ONCE upon a time in this column I wrote on the plight of our mine industry with regards to the popular phraseology of win win situation! I cited two examples of Namibia and Botswana that have always been on top of Africa's competitive indexes, be it in good governance, anti graft policies, sound management of their economies and others.
However my submission was based on a relatively late discovery of diamonds in Botswana that has shot up the country to be one of the leading countries in quality diamond production in the world. So as Namibia, whose economy hinges on mine industry providing 43% of its export contributing 20% of the country's Gross Domestic Product (GDP).
Botswana was once rated as one of the poorest countries in the world, thanks to its abundant mineral wealth discovered as late as 1967 and has now defied the poverty status of Botswana people.The large scale diamond production in Botswana started 26 years ago and has played a decisive role in contributing significantly to export earnings and employment of human resource thus uplifting the living standard of its people.
The exploration and development of mineral wealth is the results of sound competitive policy, regulatory framework, and provision of geo-security data that stimulated exploration and mining.In return, the mining industry took the challenge of social responsibility in terms of planning for the community involvement and empowering the indigenous people.
For both Namibia and Botswana, it was a win win situation for them. Comparatively, Tanzania is a giant with abundance of minerals and gas yet to be fully exploited.The booming mining industry emerging as the main driver of the Tanzania economy has always raised eyebrows to both the investors and the government when it comes to the real beneficiary of this industry.
Most of the African countries including Tanzania contend that the mining boom has failed to meet the high rising socio-economic expectations. But people refuse to agree that mining is enclave industry that mainly benefits countries by the way of increasing tax revenues rather through employment generation or promoting economic diversification. Also it takes so long for mining firm to be a project up and running and longer still to make it profitable.
The rapid growth of the mineral sector in Tanzania has been the results of the conducive geological environment, major economic reforms; mineral policy 1997, enactment of internationally competitive fiscal, legal regimes and political stability of the country.The Mining Policy also spelled out the role of government that would stimulate and guide private mining investment by administering, regulating and facilitating the growth of the sector through well organized and efficient institutional framework.
Last year I came across a document "The 2009/10 Mid-Year up date, Survey of Mining Companies" in the world authored by an internationally known Fraser Canadian Institute. The survey looks into exploration and development of minerals in different countries.The report was somewhat negative to Tanzania.
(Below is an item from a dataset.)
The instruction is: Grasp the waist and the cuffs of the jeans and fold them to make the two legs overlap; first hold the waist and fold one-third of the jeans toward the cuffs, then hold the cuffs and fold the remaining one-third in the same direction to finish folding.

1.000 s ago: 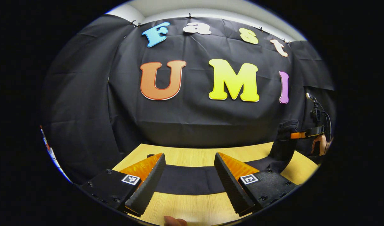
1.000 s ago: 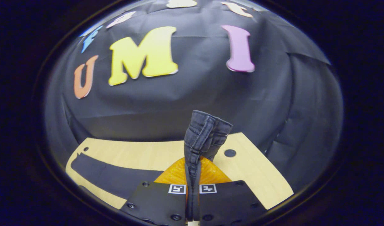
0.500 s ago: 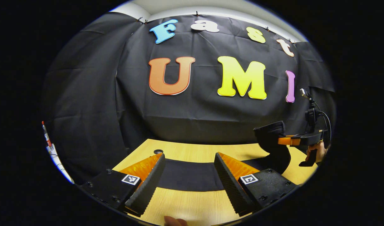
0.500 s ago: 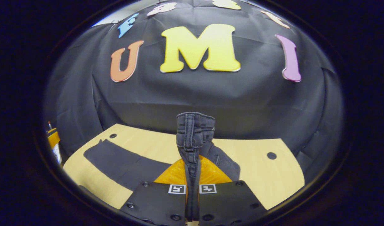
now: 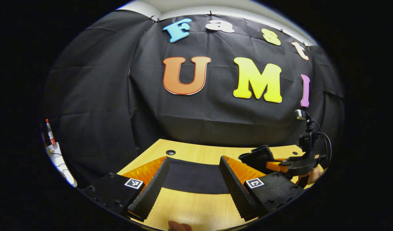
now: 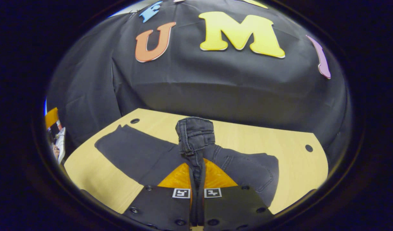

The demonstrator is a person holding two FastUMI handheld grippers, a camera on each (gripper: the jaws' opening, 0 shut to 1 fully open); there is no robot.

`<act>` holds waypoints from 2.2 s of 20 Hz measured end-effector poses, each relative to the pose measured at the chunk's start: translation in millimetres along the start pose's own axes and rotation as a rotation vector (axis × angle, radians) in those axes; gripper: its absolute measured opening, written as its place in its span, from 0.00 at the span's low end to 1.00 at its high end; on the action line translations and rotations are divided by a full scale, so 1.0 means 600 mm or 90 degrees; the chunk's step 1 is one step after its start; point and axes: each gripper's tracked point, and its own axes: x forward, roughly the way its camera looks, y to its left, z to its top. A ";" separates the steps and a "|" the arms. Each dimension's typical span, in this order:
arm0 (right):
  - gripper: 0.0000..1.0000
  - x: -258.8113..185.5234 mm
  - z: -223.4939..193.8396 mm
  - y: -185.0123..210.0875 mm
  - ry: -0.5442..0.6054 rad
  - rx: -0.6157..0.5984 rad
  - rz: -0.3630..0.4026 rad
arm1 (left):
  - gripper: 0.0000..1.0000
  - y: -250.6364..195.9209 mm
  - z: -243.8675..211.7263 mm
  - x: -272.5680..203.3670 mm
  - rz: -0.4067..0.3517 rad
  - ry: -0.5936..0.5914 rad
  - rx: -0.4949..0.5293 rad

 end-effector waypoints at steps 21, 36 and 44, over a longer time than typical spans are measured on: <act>1.00 -0.145 0.107 -0.073 -0.087 -0.006 0.048 | 0.99 0.130 -0.217 0.098 0.143 0.217 -0.670; 1.00 -0.453 0.172 -0.353 -0.195 0.087 -0.194 | 0.93 0.154 -0.197 0.246 0.080 0.171 -0.971; 1.00 -0.524 0.168 -0.376 -0.210 0.099 -0.230 | 0.17 0.133 -0.233 0.276 0.080 0.207 -1.071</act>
It was reported that Tanzania had changed from a country encouraging foreign mining investment to one which actively discourages new investments, constantly harassing resident foreign miners and keeps changing the laws and regulations or abusing the operation of the current laws and regulations to the detriment of foreign miners and benefit of the government.
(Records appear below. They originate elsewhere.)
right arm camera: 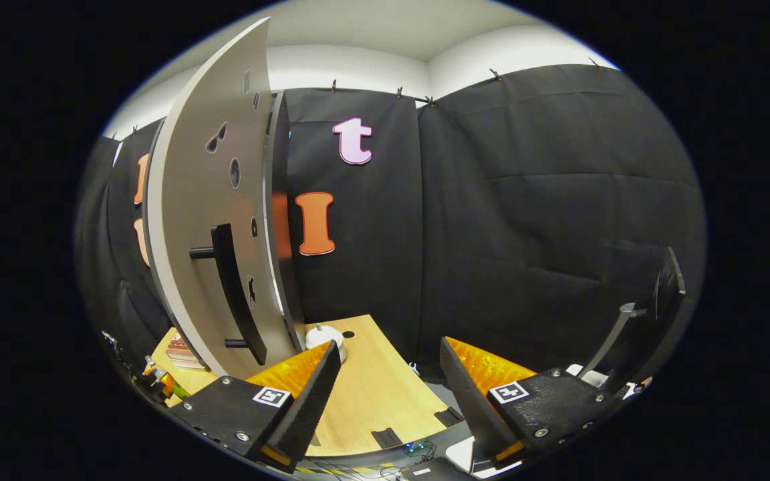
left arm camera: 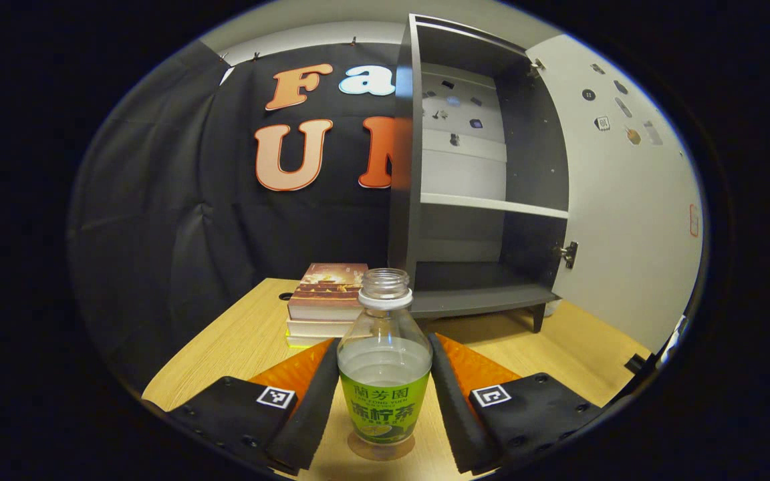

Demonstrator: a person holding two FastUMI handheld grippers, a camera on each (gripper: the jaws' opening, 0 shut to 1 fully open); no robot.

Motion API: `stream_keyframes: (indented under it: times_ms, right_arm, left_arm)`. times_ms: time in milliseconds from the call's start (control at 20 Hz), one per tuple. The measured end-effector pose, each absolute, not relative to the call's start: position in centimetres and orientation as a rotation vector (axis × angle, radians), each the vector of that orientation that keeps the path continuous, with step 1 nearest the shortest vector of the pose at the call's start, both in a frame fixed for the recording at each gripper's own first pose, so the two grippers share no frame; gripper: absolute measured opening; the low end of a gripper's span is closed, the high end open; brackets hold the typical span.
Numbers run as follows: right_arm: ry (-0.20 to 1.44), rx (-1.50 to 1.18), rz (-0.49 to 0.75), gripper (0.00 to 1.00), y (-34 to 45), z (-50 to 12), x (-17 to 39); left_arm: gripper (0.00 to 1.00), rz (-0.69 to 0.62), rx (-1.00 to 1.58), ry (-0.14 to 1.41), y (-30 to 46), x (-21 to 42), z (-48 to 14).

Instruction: Open the cabinet door with the right hand, grasp the bottle in the cabinet with the left hand and place it on the coaster, then close the cabinet door with the right hand.

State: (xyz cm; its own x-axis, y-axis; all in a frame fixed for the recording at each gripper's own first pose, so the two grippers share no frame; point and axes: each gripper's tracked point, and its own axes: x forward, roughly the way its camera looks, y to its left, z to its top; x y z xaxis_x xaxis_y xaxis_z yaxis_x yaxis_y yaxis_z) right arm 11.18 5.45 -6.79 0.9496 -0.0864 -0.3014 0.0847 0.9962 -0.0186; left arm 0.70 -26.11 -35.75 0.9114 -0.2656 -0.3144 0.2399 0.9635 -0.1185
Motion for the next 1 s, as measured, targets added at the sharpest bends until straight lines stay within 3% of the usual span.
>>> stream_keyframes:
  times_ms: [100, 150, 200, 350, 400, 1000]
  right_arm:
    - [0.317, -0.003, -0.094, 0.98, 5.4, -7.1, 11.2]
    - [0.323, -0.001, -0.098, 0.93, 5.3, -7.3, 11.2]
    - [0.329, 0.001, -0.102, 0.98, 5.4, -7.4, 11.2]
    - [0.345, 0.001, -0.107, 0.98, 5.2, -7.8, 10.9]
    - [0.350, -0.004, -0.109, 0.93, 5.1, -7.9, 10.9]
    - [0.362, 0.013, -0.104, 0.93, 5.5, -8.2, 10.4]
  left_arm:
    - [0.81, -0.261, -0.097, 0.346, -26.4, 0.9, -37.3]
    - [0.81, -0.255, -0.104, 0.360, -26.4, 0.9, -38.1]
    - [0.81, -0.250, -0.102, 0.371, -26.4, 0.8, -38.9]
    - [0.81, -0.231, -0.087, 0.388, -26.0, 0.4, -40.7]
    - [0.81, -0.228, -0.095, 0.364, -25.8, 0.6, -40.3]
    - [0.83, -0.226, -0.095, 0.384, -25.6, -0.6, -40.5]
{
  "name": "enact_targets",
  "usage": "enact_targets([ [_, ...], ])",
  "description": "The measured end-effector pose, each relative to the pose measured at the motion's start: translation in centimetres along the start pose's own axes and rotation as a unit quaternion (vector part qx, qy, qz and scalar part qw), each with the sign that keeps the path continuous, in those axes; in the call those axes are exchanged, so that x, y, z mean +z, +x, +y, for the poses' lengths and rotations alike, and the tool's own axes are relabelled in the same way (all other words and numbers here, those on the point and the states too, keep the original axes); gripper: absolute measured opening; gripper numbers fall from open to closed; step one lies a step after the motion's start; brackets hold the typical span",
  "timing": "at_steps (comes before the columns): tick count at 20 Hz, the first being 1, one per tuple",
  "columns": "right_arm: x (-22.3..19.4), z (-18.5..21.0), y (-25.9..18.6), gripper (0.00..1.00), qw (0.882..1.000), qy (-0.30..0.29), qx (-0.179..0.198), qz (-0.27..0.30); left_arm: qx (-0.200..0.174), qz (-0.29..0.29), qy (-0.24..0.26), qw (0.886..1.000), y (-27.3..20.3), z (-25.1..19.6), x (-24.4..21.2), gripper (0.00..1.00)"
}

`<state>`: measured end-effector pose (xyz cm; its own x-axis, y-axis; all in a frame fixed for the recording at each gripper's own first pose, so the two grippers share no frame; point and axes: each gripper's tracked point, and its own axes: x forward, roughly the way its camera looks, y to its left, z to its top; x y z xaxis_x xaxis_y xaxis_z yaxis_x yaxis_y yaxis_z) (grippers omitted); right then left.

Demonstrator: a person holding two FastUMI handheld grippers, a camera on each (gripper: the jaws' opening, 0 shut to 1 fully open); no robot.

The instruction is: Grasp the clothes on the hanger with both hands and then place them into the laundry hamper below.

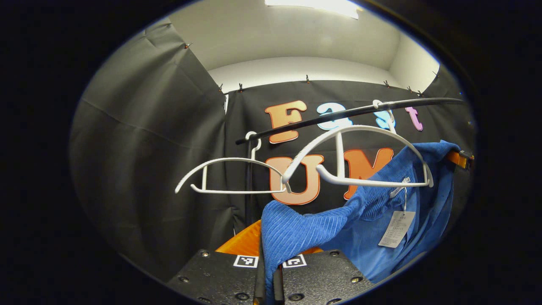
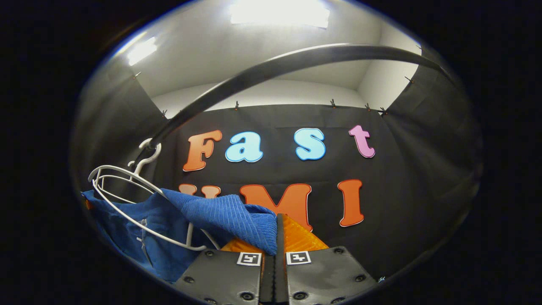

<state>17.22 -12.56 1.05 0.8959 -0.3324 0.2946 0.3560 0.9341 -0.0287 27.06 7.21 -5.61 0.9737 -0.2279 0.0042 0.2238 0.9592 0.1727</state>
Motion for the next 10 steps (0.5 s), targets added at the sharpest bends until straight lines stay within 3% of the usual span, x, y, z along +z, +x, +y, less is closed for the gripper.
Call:
enact_targets([
  [10,-4.1,-6.6,1.0,0.08,0.995,-0.02,-0.077,0.061,-0.042,0.029,-0.017,0.999,0.4,-5.6,-2.8,0.09],
])
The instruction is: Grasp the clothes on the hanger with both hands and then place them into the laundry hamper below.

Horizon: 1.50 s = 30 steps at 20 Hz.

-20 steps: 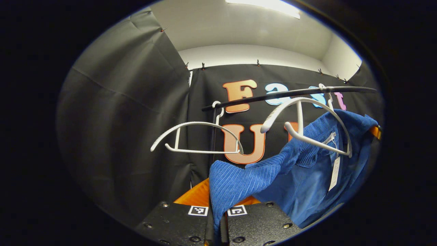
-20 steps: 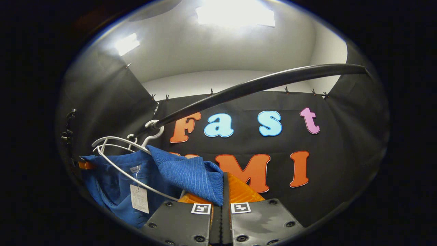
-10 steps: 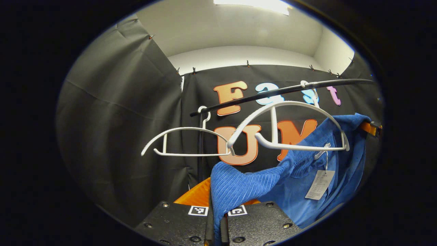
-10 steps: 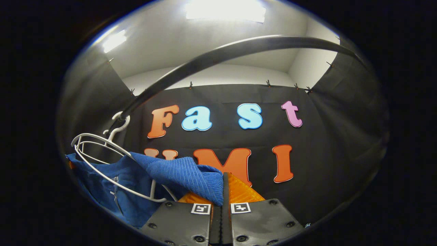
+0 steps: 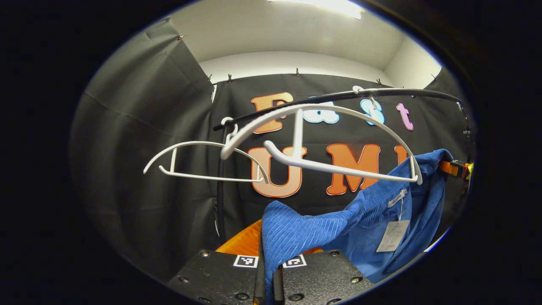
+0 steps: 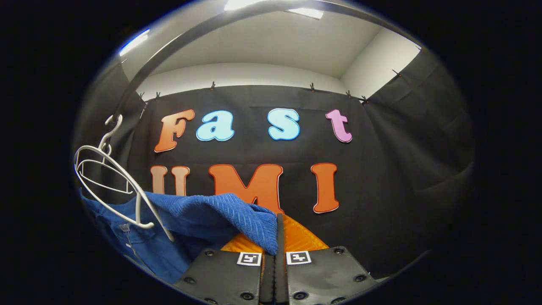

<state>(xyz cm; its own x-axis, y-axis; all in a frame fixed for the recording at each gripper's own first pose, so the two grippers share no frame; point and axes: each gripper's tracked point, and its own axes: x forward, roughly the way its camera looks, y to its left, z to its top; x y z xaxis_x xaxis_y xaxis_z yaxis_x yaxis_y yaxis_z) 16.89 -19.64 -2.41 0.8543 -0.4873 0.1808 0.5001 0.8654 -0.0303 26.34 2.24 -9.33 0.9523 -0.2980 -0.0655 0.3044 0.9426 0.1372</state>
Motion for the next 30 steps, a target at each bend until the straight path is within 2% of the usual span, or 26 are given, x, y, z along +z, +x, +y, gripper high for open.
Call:
enact_targets([
  [4,-1.6,-1.4,-0.5,0.08,1.0,-0.018,-0.011,0.014,-0.017,0.016,-0.007,1.0,0.0,-2.0,-1.5,0.09],
  [8,-2.5,-1.3,-1.3,0.08,1.0,-0.014,0.0,0.027,-0.03,0.035,-0.001,0.999,-0.5,-3.9,-3.1,0.09],
  [10,-2.8,-0.2,-1.8,0.08,0.999,-0.008,0.023,0.033,-0.027,0.039,-0.006,0.999,-0.6,-4.5,-3.6,0.09],
  [11,-2.9,0.4,-2.1,0.12,0.999,-0.009,0.033,0.034,-0.026,0.041,-0.01,0.999,-0.9,-4.6,-3.9,0.09],
  [12,-3.0,0.9,-2.3,0.08,0.998,-0.013,0.043,0.035,-0.024,0.045,-0.015,0.999,-1.1,-4.8,-4.2,0.09],
  [17,-4.4,6.4,-4.0,0.08,0.992,-0.019,0.119,0.048,-0.023,0.061,-0.046,0.997,-1.9,-5.9,-5.4,0.09],
  [22,-8.2,12.6,-7.7,0.08,0.972,-0.017,0.211,0.099,-0.032,0.105,-0.11,0.988,-2.9,-7.7,-8.7,0.09],
  [23,-9.3,13.8,-8.6,0.12,0.967,-0.013,0.229,0.115,-0.031,0.117,-0.122,0.985,-3.2,-8.0,-9.7,0.09],
  [24,-10.4,14.9,-9.3,0.08,0.961,-0.007,0.244,0.133,-0.028,0.13,-0.128,0.983,-3.5,-8.2,-10.7,0.09],
  [25,-11.7,15.8,-10.2,0.08,0.954,0.0,0.257,0.153,-0.025,0.143,-0.132,0.98,-3.9,-8.4,-11.8,0.09],
  [28,-16.5,17.0,-12.3,0.08,0.937,-0.012,0.274,0.215,-0.024,0.188,-0.125,0.974,-5.3,-9.2,-15.3,0.1],
  [30,-20.2,17.7,-13.7,0.08,0.921,-0.017,0.281,0.271,-0.033,0.23,-0.121,0.965,-5.6,-10.3,-18.3,0.09],
])
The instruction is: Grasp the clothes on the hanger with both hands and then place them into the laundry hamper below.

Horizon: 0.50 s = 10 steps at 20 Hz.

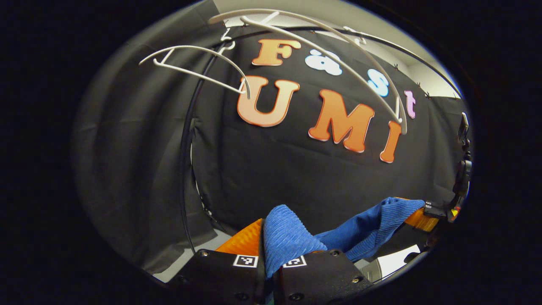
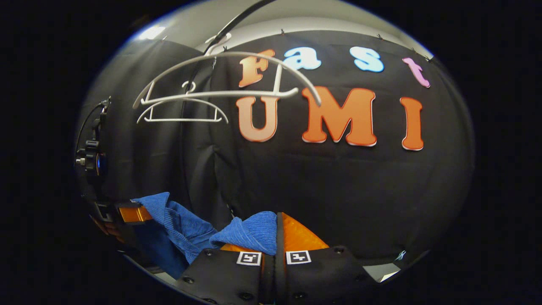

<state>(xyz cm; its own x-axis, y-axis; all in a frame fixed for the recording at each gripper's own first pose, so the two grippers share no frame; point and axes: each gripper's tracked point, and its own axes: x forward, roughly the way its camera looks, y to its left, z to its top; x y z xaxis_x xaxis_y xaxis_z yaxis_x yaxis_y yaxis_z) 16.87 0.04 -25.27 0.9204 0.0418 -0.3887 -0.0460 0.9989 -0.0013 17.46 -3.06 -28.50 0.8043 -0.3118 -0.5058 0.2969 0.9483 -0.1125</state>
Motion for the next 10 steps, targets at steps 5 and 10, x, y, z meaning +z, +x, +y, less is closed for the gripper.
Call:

But the situation has changed now for the better! With new found of gas plus the abundance of minerals has placed Tanzania higher on the ladder and perhaps could be one of the leading countries in this industry. Africa is a home to 30% of global mineral reserves yet the geological risks are numerous and rising amidst competition for high-quality projects. Tanzania belongs to that bracket of doing well.
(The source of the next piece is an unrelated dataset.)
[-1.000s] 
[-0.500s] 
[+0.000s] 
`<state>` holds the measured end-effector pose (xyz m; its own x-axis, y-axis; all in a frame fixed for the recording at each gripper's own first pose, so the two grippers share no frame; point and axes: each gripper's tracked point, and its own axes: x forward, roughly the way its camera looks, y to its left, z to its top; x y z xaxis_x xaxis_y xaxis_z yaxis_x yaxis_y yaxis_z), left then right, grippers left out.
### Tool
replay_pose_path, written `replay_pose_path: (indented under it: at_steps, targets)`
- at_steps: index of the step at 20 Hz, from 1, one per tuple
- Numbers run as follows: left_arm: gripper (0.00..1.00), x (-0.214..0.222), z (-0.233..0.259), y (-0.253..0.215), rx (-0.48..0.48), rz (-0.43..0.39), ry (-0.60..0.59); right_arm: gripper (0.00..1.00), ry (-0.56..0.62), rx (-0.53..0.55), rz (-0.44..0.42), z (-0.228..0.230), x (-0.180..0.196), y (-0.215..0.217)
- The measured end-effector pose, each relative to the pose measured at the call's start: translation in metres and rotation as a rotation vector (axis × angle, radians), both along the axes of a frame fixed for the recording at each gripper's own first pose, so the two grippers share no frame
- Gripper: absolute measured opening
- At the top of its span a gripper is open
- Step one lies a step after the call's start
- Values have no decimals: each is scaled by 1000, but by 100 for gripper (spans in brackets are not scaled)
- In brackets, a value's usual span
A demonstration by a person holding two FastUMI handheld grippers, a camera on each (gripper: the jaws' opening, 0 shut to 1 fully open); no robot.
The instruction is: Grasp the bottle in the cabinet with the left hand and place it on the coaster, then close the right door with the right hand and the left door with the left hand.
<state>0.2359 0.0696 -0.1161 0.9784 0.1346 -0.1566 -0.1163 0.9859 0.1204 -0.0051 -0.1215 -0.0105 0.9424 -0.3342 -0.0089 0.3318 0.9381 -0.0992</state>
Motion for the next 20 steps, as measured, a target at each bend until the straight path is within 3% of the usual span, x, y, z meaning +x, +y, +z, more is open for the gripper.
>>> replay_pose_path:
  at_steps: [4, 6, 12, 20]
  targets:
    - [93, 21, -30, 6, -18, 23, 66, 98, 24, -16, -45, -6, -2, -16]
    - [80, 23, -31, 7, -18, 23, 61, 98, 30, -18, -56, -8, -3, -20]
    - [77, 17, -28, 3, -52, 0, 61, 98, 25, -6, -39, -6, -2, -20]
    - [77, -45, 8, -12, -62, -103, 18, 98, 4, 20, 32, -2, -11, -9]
According to one of the recent documents, "Geopolitics of Mining in Africa" examining geopolitical risks investors should focus on when assessing the attractiveness of African linked mining stock, puts Tanzania together with Botswana and Ghana for Low Risk Geological Investment. What does this mean? Tanzania has scored high and may attract investors by virtue that it is low risk. Geological risks include high impact events that typical results in project delays and increased input and transaction costs.
Tanzania is said to be one of those countries that have made particularly noteworthy strides to reduce red tape in recent years, but weak rule of law, inefficient bureaucracies and endemic corruption remain widespread.Sometimes in other African countries, investors are forced to add corruption as another cost and risk of doing business in Africa.
The report which is basically known as "Key Investment Risk and Countries to Watch," cautions African countries that major advanced economies that needed resources could play producing countries against one another to access deposits with relative ease.This is because for the last few years the global demand of resources has risen sharply.
The balance of power has shifted to resources-rich countries which have become more aggressive in increasing their share of resources revenues often playing companies and countries against one another. There is empirical evidence suggesting that African countries are increasingly vulnerable to this trend.
Very confidently I can say that we have the right people at the helm of the Ministry of Energy and Minerals to keep on guard to these intrigues.Professor Muhongo is one of the top Geologists of this country and has a solid CV that was strong enough for him to secure UNESCO's top post in 2010 but his missing the post was a blessing in disguise so that he could lead this very strategic ministry bedevilled with all sorts of social ills. Names like Dr Shabani Nzori renowned international geologists had good words to say on Professor Muhongo's appointment and that leaves me in peace that he will do the needful for this country. God Bless.